3:10 to Yuma
2007
Director: James MangoldCast: Christian Bale, Russell Crowe, Logan Lerman
B
s with the musical, the second life of the Western in Hollywood comes with an unnecessary set of expectations. Since every new movie in the genre is expected to ignite a revival, or at least to be referred to as part of one, none can stand alone. More to the point, because the market for Westerns is generally hostile, every new one is expected to be a prestige piece, an original and artistically refined vision that swings back to the genre’s old days as well as invigorates a modern audience.

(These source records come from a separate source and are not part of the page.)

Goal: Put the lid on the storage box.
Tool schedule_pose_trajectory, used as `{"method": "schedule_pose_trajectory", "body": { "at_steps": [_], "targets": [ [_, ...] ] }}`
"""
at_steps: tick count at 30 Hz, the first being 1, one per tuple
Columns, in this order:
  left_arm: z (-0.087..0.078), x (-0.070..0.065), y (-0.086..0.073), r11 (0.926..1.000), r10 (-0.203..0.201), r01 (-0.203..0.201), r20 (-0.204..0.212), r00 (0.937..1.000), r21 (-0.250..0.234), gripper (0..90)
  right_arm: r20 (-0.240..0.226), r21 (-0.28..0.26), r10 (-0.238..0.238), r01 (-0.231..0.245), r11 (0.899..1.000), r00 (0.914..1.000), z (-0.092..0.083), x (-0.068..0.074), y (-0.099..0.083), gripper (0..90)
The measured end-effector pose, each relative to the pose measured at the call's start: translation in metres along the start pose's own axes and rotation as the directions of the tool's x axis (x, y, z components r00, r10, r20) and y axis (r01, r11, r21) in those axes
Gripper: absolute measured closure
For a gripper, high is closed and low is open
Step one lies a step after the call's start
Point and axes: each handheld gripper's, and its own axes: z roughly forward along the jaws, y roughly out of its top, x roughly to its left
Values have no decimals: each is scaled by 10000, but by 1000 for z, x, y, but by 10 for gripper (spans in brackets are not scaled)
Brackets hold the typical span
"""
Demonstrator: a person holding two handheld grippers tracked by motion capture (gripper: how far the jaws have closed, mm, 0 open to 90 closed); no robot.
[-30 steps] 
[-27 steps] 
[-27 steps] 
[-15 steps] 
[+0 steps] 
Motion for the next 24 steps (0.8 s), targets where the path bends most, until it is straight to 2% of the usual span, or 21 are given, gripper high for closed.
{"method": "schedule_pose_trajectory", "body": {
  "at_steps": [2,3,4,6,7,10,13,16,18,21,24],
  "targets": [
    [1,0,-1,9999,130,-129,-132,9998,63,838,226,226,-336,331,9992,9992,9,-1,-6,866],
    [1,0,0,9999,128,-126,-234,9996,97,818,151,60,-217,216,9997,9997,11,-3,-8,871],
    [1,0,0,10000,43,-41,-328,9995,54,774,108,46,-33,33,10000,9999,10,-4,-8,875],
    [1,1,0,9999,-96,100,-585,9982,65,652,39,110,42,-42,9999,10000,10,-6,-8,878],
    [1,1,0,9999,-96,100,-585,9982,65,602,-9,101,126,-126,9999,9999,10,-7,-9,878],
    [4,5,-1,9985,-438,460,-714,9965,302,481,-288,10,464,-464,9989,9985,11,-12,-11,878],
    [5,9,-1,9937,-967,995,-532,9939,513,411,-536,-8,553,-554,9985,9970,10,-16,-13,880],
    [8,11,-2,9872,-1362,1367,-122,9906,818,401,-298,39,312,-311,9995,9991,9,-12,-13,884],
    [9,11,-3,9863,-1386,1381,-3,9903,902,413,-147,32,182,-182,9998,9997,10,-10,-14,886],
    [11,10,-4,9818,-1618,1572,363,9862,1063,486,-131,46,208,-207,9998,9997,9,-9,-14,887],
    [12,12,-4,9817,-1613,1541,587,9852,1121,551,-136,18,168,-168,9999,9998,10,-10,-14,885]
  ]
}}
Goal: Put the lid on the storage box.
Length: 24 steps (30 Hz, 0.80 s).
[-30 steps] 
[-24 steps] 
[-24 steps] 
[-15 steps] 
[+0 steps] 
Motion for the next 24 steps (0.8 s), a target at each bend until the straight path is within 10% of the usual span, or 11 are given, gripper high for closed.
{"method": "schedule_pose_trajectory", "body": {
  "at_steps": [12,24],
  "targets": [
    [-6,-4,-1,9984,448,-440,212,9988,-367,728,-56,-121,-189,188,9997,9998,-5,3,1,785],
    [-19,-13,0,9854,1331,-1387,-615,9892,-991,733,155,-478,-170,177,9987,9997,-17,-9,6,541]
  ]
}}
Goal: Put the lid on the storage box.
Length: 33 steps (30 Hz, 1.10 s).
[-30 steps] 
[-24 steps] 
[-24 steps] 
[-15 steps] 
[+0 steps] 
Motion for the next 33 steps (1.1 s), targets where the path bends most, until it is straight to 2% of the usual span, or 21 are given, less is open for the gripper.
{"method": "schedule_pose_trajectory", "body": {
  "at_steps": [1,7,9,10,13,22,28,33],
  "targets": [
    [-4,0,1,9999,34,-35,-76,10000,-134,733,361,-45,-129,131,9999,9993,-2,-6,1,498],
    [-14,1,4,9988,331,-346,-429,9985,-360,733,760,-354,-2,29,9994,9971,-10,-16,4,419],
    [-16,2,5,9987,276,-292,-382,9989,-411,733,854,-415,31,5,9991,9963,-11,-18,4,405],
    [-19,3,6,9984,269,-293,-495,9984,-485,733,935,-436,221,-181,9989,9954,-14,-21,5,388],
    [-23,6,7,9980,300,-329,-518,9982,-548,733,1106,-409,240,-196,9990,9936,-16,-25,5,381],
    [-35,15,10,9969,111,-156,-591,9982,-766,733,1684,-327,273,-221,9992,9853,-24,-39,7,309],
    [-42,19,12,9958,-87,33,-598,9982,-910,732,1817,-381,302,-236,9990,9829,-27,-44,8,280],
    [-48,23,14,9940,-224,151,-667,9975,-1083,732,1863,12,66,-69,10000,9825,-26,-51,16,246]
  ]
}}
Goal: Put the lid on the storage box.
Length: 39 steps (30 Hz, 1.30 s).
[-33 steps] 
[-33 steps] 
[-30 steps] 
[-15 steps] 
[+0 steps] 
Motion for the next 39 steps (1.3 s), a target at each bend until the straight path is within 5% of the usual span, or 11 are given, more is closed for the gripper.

To the suits, 3:10 to Yuma must have fit cozily into this narrative. The director is James Mangold, whose cred is solid after leading his boilerplate biopic Walk the Line to dubious awards-season attention, and the stars are Russell Crowe and Christian Bale, one of whom has won an Oscar and another who will soon enough. But in fact this is not a great movie or even the beginnings of one, and it’ll no doubt be considered a failure because of it. That’s too bad, because by all conventional rites, 3:10 to Yuma is agreeably fashioned old-school genre work, finely equipped and straightforwardly made, and there’s no reason that shouldn’t be enough.
The movie’s basic framework will be familiar to anyone who’s seen a Western, and I don’t mean because it’s a remake of the 1957 film of the same title (which was itself based on a shot story by Elmore Leonard). There’s a disillusioned ranger (Bale) with kids to feed and no mind to start trouble. There’s an amoral outlaw (Crowe) with a quick drawl and faster pistol who sees to it that said soft-spoken rancher will have to rise out of his worn haunt. There’s the defiant teenage son, the sadistic law, the casually stunning bar wench. You’ve met these characters, and they’re here because they work.
The setup this time fashions a hero out of both the rancher, Dan Evans, and the outlaw, Ben Wade, as the men enter into a sort-of duel on the way to bring Wade to justice. Evans becomes involved in transferring an incarcerated Wade to the titular train ride that will take him to be tried and hanged, along with a group that includes a mild-mannered veterinarian (Alan Tudyk), a crotchety bounty hunter (Peter Fonda), a railroad official (Dallas Roberts), and Evans’s 14-year-old son (Logan Lerman, a 15-year-old who in many respects gives the movie’s most canny performance). On their path is inevitably Wade’s gang of thugs, led by Charlie Prince (Ben Foster), an apparent sociopath with an even happier trigger than his captured leader.
Played by Foster with brazen eyeliner that elevates his performance’s camp value (a benefit he didn’t have in a similar role in last winter’s Alpha Dog), Prince is an odd fit for the incarnation of old-west evil the movie imagines him to be. He’s meant in a way to be a surrogate for Wade, or at least a figure created from the culture of amorality he has cultivated in his gang. Neither man, though, is credible as a villain, especially not Wade, who is played by Crowe with a slyness that’s far too affable to be confrontational. Yeah, he shoots just about everyone in this movie, but does it with genial, aw-shucks indifference, as if he doesn’t really have a choice (even though most of the time, he clearly does). Though the movie is intent on the opposite, we never doubt he’ll come through for us when it counts.
As transparent as his character is, he has an appropriate, slightly more credible foil in Evans, a damaged man who wants to prove himself to his wife and boys. Embodied by Bale with bruised, muted sincerity, he’s a resonant character if not an invigorating one. The movie rubs in his worrisome fate with a little too much regularity, but he’s on a thoroughly honorable mission that he’s intent to finish even as his backup ends up in the ground one by one with each passing mile.
Mangold tries to slip in a little healthy revisionism, but not much of it sticks. There’s a passing run-in with a local Native American tribe, which allows Wade to crack at one of his captors about the man’s apparent slaughter of some tribal children years back. This is especially poignant, you can imagine, coming from a man who at one point pointedly recalls mowing down a train full of people the previous spring for no obvious reason. Later, a man tells another his torture methods are “immoral,” and then proceeds to bang the guy’s head in with a shovel.
But if the fine points of 3:10 to Yuma are shaky, the narrative thrust is exactly as it should be, an exciting, classically rendered tale of two makeshift foes in the old west. Mangold, the director of movies as varied as Identity, Kate and Leopold, and Girl, Interrupted, is at his best here mostly because he keeps it simple. With Marco Beltrami’s twangy score and the estimable cinematographer Phedon Papamichael’s adept photography, the movie thrives on the straightforward outfit of the Western, and that should be the only real criterion for its success.